I am very pleased to be able to tell you that today Number One Daughter, in her words, smashed it. 

She has had a brilliant day of European cross fitting competing and is feeling jolly pleased with herself.

All is well.

I can stop worrying about her now. I had terribly anxious dreams about her last night. 

I have not had a brilliant day of anything. It has been a happy sort of day, just not terribly productive. I wish I did not have to keep going to sleep, it is such an awful waste of time. 

We have been cleaning our bedroom. 

As you know, we have emptied it out ready to be painted. We are sleeping in the living room, and the rest of the house is stuffed full of bits of wardrobe and drawers. Our dressing gowns have to be hung on the bannister, and there are shoes and ties and clothes hangers all over the place. The house is beginning to resemble the room in Age Concern where they keep donations until they get time to laugh at them and throw them away. 

Clothes hangers are a complete nuisance when they do not have clothes on them. There is no way known to mankind of stopping them becoming entangled and cluttery. At the moment they seem to be everywhere, newly bare because I have been throwing clothes away, and without a wardrobe in which to hide them.

Once the bedroom was really empty we were able to take a good look at the horrors that we have been ignoring for the last few months.
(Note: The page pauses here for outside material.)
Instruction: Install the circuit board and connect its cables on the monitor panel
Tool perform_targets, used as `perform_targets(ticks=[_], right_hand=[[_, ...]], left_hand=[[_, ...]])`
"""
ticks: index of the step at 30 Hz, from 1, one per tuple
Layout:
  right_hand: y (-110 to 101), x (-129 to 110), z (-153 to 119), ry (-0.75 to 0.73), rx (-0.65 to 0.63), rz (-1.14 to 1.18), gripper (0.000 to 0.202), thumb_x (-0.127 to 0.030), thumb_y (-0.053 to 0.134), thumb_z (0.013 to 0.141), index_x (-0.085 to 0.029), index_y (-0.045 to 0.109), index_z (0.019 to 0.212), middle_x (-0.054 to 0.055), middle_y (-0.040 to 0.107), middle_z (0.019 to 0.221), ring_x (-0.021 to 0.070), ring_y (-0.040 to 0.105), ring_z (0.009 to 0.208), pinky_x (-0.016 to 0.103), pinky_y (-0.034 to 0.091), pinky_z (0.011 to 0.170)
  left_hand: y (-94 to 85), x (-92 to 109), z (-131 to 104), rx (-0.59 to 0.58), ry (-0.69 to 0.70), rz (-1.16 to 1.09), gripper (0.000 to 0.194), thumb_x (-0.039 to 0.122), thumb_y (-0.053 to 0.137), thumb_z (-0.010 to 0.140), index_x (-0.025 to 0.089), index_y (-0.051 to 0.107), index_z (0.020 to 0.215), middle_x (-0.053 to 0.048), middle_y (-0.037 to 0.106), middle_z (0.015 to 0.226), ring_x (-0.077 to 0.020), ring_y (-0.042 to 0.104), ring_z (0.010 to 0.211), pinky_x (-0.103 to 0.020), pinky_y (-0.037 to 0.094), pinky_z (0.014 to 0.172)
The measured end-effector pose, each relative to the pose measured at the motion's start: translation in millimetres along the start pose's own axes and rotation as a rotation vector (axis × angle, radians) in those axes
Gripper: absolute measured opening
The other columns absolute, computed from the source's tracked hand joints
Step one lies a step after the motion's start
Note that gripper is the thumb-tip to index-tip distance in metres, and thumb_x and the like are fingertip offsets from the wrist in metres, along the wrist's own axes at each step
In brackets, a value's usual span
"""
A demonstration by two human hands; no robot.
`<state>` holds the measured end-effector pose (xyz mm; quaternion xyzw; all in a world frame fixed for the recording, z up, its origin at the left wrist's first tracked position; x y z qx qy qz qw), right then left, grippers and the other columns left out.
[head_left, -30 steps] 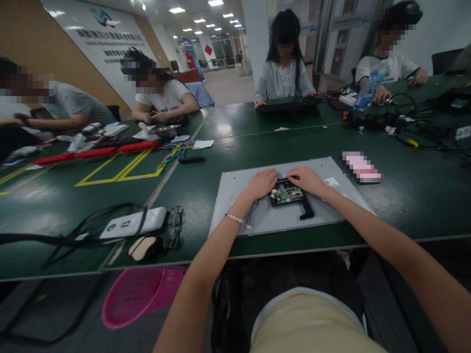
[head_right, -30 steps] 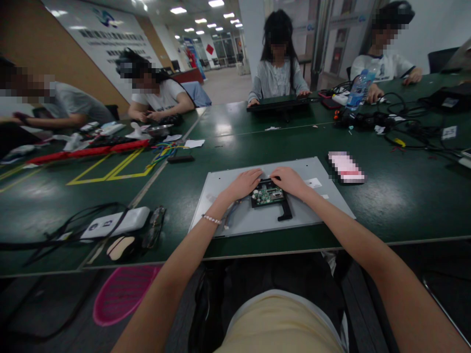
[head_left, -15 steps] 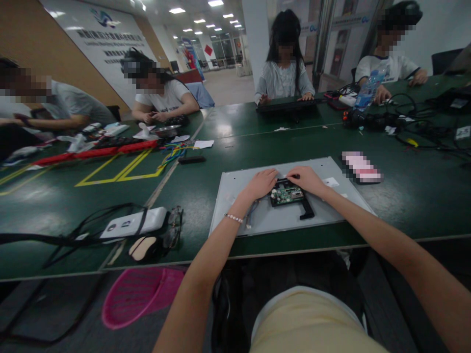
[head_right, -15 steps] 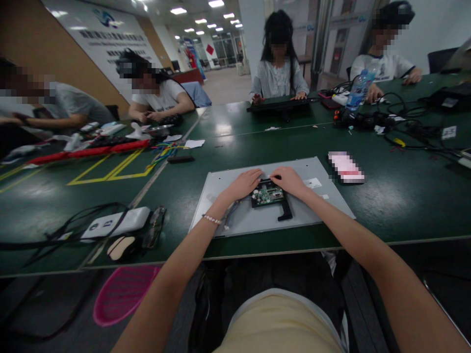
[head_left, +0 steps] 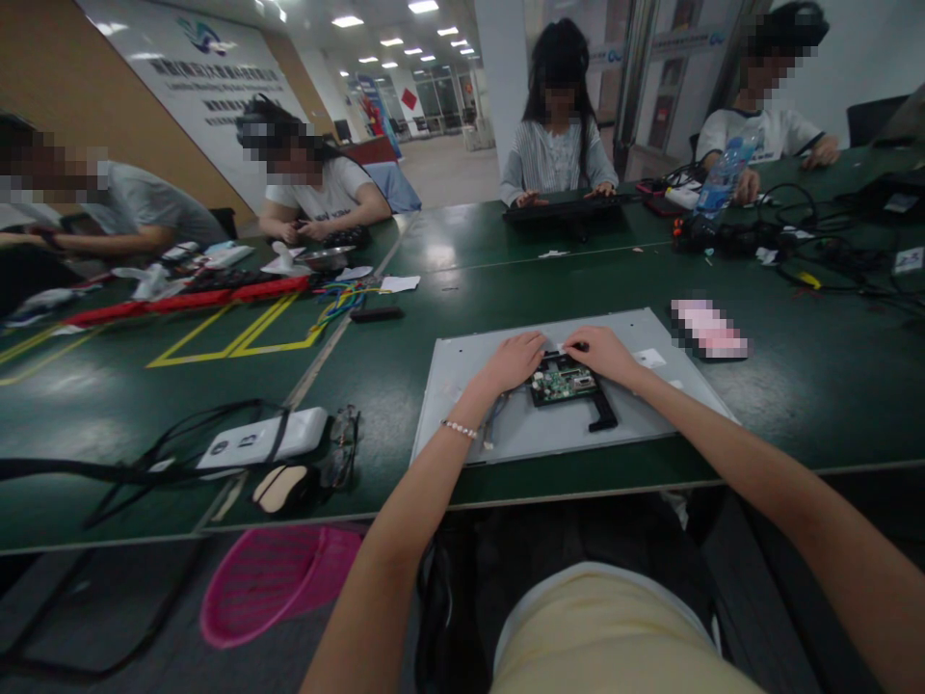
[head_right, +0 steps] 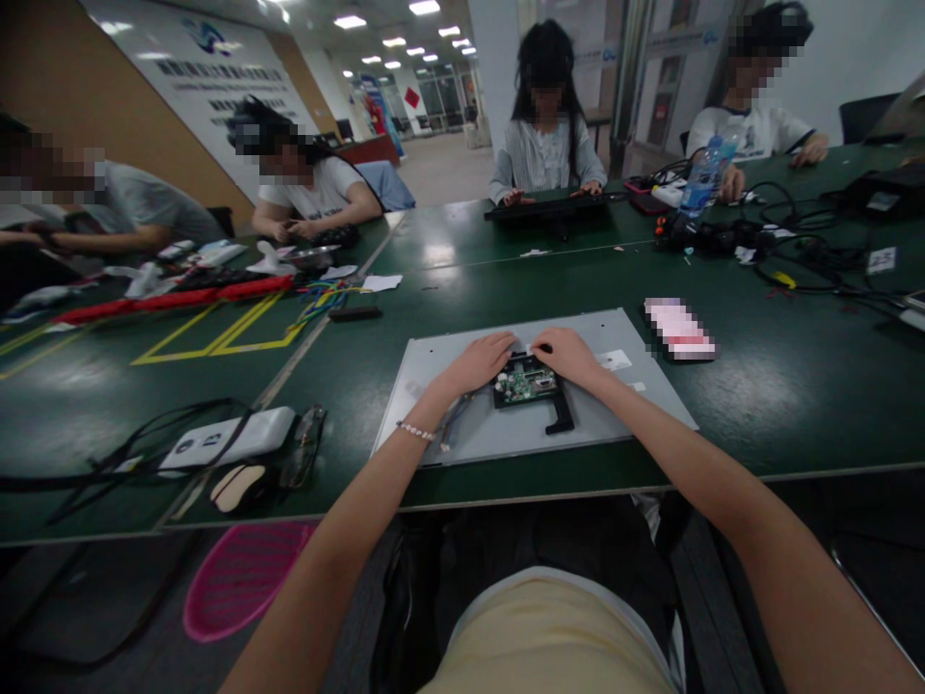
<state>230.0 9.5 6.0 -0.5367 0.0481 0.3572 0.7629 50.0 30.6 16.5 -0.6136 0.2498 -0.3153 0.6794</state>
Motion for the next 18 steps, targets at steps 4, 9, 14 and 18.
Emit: perform_targets(ticks=[4, 9, 14, 18], right_hand=[[0.2, -0.4, 0.1, -0.002, -0.003, -0.022, 0.017, -0.020, 0.059, 0.088, -0.016, 0.075, 0.091, 0.009, 0.074, 0.096, 0.0221, 0.066, 0.092, 0.033, 0.048, 0.087], [1.0, -0.7, 0.0, -0.011, -0.010, -0.038, 0.017, -0.019, 0.059, 0.087, -0.015, 0.075, 0.092, 0.009, 0.074, 0.095, 0.0227, 0.066, 0.092, 0.034, 0.049, 0.087], [0.8, -1.0, -0.5, 0.002, -0.013, -0.040, 0.018, -0.020, 0.058, 0.088, -0.016, 0.075, 0.093, 0.009, 0.074, 0.097, 0.0221, 0.066, 0.093, 0.034, 0.049, 0.088], [0.7, -0.9, -0.5, -0.001, -0.012, -0.048, 0.018, -0.021, 0.058, 0.089, -0.017, 0.075, 0.093, 0.008, 0.074, 0.097, 0.0217, 0.066, 0.093, 0.033, 0.048, 0.089]], left_hand=[[0.8, -0.5, -0.3, 0.006, 0.000, -0.001, 0.041, 0.027, 0.032, 0.101, 0.015, 0.046, 0.138, -0.011, 0.048, 0.145, -0.0214, 0.045, 0.132, -0.037, 0.036, 0.109], [1.7, -0.4, 0.3, 0.003, -0.003, 0.003, 0.040, 0.027, 0.032, 0.101, 0.016, 0.046, 0.136, -0.010, 0.050, 0.143, -0.0217, 0.046, 0.132, -0.037, 0.036, 0.109], [2.2, -1.0, 0.6, 0.004, 0.007, 0.010, 0.040, 0.027, 0.032, 0.101, 0.016, 0.046, 0.137, -0.010, 0.050, 0.143, -0.0215, 0.046, 0.132, -0.037, 0.036, 0.109], [3.3, -1.9, 0.8, 0.010, 0.006, 0.017, 0.041, 0.028, 0.032, 0.101, 0.016, 0.045, 0.138, -0.010, 0.049, 0.144, -0.0214, 0.045, 0.132, -0.036, 0.035, 0.109]])
Point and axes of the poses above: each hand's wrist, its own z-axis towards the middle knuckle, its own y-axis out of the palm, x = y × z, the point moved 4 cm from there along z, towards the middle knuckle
The walls were blackened with a horrible sooty dust, especially around the windows, overlaid in bits by greasy black mould.

It was awful.

I have, of course, wiped and hoovered this week, but it has not been anywhere near enough. Today we laid down dust sheets on the carpet. Then we mixed bleach and washing up liquid in spray bottles, and sprayed and scrubbed, rinsed and wiped, until the worst was gone. The picture at the top is what it looked like not before we started, but when we had finished.

This is shocking.

It is only three years since the last time it was painted.

Happily, the worst is gone now, and at least we will be able to repaint on the top of it. 

We have been looking on eBay at air purifiers, the sort that are supposed to suck the dust in out of the air, and we think we will get some of them to put next to the windows. They are supposed to be for cleaning the polluted atmosphere in your house. I have not seen a single advertisement for them that says: for getting rid of Lake District fresh air. 

Once it was decently washed, we went back downstairs and ate a massive breakfast of scrambled eggs and smoked fish on slabs of cheesy bread.

This was a mistake, because once we had eaten, we could not stop yawning and rubbing our eyes.

We did not start painting.

We went back to bed.

This is such a total nuisance. It would be lovely to be able to get on with things properly without collapsing into narcolepsy every few minutes.

When the alarm went off it was such an annoying noise that I switched it off, and then had a recurring dream in which I got up and started getting ready for work, only to discover myself still in bed and curled up against Mark’s back a few minutes later.

This seemed to go on for ages, until Mark realised that the alarm had not been put on snooze, but switched off.

We really got up then.

We still couldn’t paint the bedroom, because of having to go to work, but tomorrow is another day.

I can’t tell you how cheerful I am feeling at the thought of having a bright, clean bedroom again.